The central line is the most recent change that Mom has had to adjust to. A tube that goes into her chest and tucks up and around to administer chemotherapy directly into a vein next to her heart. This allows for stopping the weekly IV needles into her hand. The gemcitibine is made into a chemotherapy solution with a pH of 3.5 that is also irritating upon injection when done in the veins in the hand. But having 2 7” plastic tubes sticking out of her chest for the next few months isn’t much fun for her either. In addition to this, she gets to contend with ascites - fluid that accumulates around the belly. It limits her wardrobe and can be very uncomfortable. Drains are possible, but sometimes not required. Without getting drained, it may be more apparent on how well the chemo is actually working.
And recurrence. It's exhausting. On Mom. On me. It is the game we play now though. The game of seeking continual positive response to treatment. The game of seeking minimal side effects and coping with ever-increasing amounts of fatigue.

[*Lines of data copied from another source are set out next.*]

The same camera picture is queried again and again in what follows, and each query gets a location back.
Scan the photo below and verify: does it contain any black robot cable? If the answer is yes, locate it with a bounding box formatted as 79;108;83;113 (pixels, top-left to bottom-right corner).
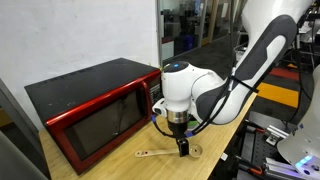
150;75;260;140

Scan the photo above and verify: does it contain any red handled tool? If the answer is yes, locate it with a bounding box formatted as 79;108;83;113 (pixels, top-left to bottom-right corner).
245;165;265;177

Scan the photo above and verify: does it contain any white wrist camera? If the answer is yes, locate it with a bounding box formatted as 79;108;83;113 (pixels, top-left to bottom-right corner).
151;97;168;118

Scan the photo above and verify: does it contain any red and black microwave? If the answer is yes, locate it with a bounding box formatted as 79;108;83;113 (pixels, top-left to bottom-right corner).
24;57;165;176

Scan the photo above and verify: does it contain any black optical breadboard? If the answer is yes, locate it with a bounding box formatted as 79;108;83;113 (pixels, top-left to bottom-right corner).
237;111;291;180

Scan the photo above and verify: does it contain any wooden spoon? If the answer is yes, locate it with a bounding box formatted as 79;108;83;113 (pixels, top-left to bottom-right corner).
134;143;204;159

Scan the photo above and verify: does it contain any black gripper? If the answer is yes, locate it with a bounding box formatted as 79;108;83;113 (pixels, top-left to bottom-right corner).
167;120;191;158

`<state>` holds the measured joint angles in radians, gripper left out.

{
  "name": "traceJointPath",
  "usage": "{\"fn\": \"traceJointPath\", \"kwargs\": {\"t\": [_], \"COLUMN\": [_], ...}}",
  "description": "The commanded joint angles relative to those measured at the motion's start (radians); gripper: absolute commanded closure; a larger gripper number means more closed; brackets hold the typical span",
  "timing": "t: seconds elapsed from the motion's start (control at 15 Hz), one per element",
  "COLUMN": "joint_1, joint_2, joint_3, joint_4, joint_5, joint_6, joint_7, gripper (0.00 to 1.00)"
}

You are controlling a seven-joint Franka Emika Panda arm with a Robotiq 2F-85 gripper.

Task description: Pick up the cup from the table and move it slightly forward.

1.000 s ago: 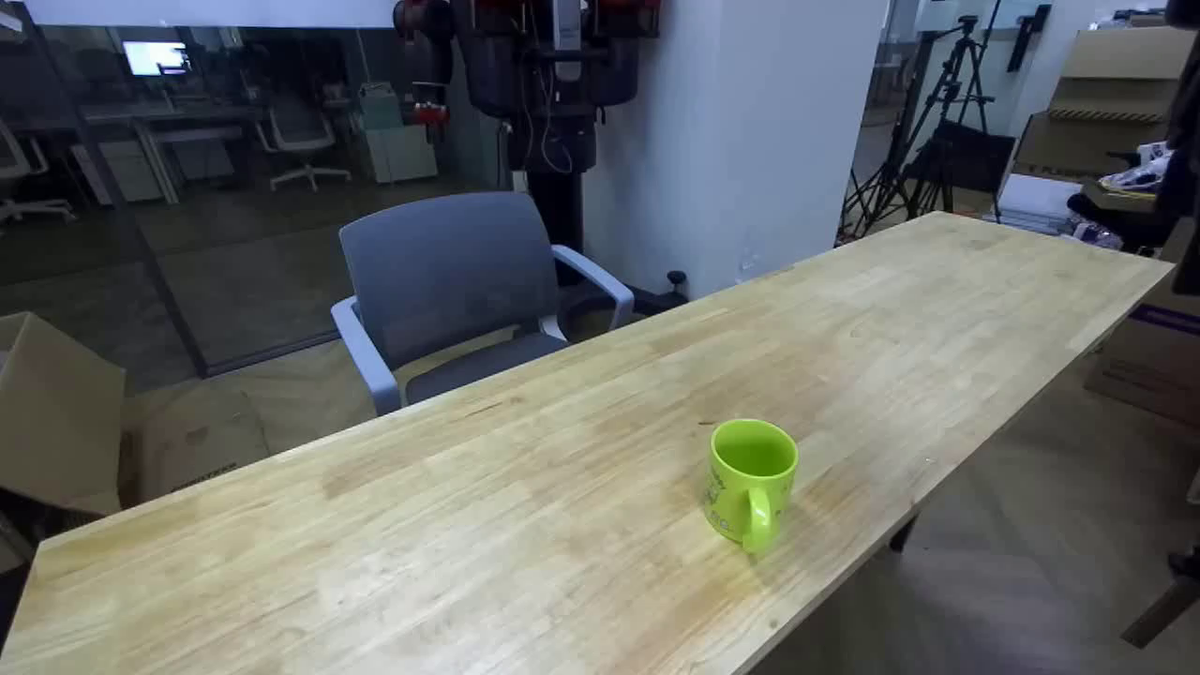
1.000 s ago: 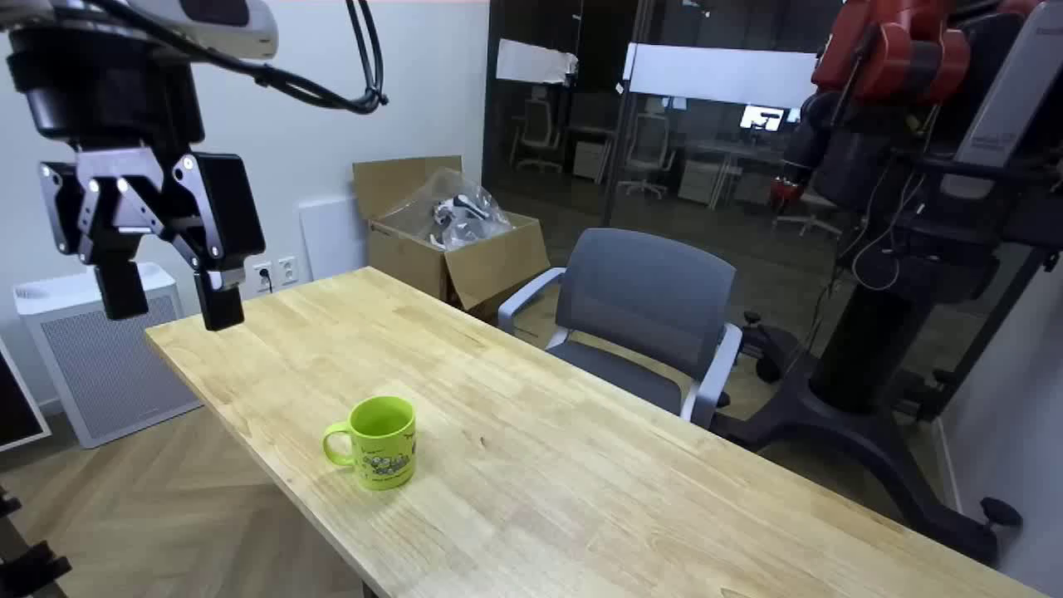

The game of hoping that in whatever time Mom is off of treatment, researchers and scientists develop additional clinical trials, or the Canadian government approve new fandangled drugs that work. The game of hoping that the manufacturer of ovarian cancer drug Caelyx that Health Canada shut down last August, will re-open soon. The game of me trying to “be there” when I am required to be in the field work for extended periods of time. The game of me trying to “move forward with my life” and whatever that might entail…
It is such a beautiful world. Especially for the dying. They will see it in a different way than us angry, bitter, selfish souls. And when they are, well, not dying anymore because treatments are completed, then they tend to do anything and everything that they are capable of and with those around them that they are closest too. Especially if you know this 2 year Battle with Cancer – as difficult as it has been already, could end up being a 4 or 7 or 12 or 15 year war with continual highs, lows, and lowers. I just try and focus on what I can do to make life a more positive experience for me and my Mom when the world can be so tough.
You see, I still believe that other ailments in the world – MS, ALS, HIV/AIDS, Alzheimer's, and when kids get sick in any shape or form are tragedies in their own right as well. It's the most blessed of people that have had no real tragedies in their lives who might have the strength to choose to work towards spending a significant amount of their personal or professional time to any of these worthwhile causes.
Today I had a hamburger at the tent at the greenhouse that was raising money for the Rona Ride to End Multiple Sclerosis. My own 2nd Ride To Conquer Cancer event is less than a month away – the idea of it is especially daunting due to the lack of personal time I have made for myself to do anything – including training. But I am still hoping to do well with it. I would have enjoyed to play a larger part in the whole “team” thing again this year, but I was optimistically registered for this ride prior to Mom's recurrence. I hope that Dr. Capstick finds a good treatment option for Mom with the fundraising I have done. There are sooo many people that can benefit from the work done by these amazing specialists at the incredible cancer centre. At the Cross Cancer Institute, Mom is one of the 120 to 125 patients that will receive a chemotherapy treatment from the compassionate, loving nursing staff every single weekday. In the basement, radiology techs and doctors treat an incredible 500 people per day. And on the 3rd and 4th floor, 50 to 60 patients call this hospital home for the end of their days. Let’s end cancer.